Excerpts from a dataset:
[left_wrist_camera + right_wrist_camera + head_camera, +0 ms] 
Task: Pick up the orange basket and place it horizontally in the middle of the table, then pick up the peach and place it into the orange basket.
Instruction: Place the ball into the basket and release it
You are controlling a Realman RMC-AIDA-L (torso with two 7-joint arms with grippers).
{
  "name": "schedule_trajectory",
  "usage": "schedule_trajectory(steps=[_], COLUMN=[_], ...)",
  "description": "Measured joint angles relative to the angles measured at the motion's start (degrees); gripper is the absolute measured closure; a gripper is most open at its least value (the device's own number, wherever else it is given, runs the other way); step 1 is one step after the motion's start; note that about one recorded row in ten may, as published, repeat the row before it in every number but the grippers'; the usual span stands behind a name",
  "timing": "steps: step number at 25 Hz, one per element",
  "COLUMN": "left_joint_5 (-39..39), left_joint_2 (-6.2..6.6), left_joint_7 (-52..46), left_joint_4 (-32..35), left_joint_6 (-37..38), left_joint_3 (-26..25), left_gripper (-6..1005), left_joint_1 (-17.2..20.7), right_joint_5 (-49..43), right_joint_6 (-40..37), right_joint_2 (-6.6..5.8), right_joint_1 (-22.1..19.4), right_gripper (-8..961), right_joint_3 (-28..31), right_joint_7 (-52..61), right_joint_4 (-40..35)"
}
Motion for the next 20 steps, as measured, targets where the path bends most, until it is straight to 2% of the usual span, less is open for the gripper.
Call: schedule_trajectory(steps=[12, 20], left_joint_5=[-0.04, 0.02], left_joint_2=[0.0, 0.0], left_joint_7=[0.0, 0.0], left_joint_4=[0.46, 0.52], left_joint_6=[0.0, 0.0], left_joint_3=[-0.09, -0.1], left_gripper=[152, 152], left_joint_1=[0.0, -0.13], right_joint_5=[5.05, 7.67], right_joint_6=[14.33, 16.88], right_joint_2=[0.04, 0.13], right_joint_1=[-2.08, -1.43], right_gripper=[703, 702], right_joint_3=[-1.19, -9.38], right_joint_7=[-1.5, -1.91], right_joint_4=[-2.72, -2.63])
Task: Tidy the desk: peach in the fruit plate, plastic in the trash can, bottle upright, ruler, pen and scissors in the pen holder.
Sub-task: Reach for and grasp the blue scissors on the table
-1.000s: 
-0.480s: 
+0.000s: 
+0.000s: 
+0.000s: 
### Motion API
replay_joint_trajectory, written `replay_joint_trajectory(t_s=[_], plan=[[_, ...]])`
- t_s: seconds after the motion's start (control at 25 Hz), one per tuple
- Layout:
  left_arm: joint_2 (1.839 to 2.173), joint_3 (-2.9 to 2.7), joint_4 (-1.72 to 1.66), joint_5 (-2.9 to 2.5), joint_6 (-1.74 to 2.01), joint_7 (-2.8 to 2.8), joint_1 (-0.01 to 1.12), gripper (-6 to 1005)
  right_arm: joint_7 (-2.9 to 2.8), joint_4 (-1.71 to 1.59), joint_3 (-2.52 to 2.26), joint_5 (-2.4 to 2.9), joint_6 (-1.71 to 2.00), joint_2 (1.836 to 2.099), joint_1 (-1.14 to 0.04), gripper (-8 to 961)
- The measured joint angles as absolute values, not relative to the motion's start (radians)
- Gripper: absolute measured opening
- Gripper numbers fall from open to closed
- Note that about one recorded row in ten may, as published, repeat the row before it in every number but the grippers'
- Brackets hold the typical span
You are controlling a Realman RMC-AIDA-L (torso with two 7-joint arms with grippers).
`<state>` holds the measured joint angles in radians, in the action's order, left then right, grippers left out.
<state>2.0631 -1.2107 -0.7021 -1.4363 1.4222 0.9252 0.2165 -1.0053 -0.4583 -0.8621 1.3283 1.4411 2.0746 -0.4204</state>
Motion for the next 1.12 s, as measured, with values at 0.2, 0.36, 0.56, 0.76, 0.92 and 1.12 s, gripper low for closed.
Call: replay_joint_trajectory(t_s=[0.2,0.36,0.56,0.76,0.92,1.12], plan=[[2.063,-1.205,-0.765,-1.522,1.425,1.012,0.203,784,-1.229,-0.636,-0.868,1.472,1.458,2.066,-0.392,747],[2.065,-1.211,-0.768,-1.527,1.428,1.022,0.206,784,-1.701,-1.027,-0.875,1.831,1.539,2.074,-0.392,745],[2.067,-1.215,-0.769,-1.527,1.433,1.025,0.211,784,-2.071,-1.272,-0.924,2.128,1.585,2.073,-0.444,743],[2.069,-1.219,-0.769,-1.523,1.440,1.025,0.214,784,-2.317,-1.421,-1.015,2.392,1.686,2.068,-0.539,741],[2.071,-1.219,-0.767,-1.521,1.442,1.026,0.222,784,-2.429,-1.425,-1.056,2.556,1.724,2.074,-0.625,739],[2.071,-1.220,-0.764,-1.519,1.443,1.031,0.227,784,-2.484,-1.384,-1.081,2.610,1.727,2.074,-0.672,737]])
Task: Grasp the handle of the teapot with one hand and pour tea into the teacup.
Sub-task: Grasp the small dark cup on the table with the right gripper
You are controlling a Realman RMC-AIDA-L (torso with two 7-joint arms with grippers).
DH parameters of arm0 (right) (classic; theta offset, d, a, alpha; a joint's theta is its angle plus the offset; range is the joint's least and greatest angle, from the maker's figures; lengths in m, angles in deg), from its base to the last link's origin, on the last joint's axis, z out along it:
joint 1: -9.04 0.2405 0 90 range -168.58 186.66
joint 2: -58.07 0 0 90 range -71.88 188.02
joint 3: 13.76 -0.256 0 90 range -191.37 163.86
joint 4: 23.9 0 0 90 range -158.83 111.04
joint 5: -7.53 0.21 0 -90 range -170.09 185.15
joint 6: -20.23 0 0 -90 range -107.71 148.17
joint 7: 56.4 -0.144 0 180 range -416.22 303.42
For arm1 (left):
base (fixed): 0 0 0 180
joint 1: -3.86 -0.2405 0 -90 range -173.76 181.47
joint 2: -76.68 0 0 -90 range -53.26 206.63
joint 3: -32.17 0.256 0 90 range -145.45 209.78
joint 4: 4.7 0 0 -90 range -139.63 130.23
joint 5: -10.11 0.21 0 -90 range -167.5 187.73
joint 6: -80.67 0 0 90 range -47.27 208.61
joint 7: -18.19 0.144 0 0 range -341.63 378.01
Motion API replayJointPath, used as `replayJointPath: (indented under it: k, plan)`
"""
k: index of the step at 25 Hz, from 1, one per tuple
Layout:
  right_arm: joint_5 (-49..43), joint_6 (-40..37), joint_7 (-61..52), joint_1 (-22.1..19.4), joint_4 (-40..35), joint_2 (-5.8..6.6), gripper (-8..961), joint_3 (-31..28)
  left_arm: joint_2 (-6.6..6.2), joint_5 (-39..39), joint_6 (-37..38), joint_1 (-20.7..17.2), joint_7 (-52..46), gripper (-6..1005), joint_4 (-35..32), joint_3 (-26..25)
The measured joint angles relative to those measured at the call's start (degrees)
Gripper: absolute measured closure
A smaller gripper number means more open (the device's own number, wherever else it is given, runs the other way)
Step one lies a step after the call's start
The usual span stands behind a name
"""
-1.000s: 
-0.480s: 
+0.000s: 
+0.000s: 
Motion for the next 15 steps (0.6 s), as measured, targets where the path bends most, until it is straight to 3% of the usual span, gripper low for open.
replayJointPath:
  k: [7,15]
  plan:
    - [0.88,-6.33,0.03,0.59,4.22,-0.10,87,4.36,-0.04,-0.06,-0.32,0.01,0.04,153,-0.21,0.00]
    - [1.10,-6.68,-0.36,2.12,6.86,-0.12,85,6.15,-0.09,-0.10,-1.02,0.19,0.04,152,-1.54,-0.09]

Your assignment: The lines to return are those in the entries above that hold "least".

Output below:
  "description": "Measured joint angles relative to the angles measured at the motion's start (degrees); gripper is the absolute measured closure; a gripper is most open at its least value (the device's own number, wherever else it is given, runs the other way); step 1 is one step after the motion's start; note that about one recorded row in ten may, as published, repeat the row before it in every number but the grippers'; the usual span stands behind a name",
DH parameters of arm0 (right) (classic; theta offset, d, a, alpha; a joint's theta is its angle plus the offset; range is the joint's least and greatest angle, from the maker's figures; lengths in m, angles in deg), from its base to the last link's origin, on the last joint's axis, z out along it:

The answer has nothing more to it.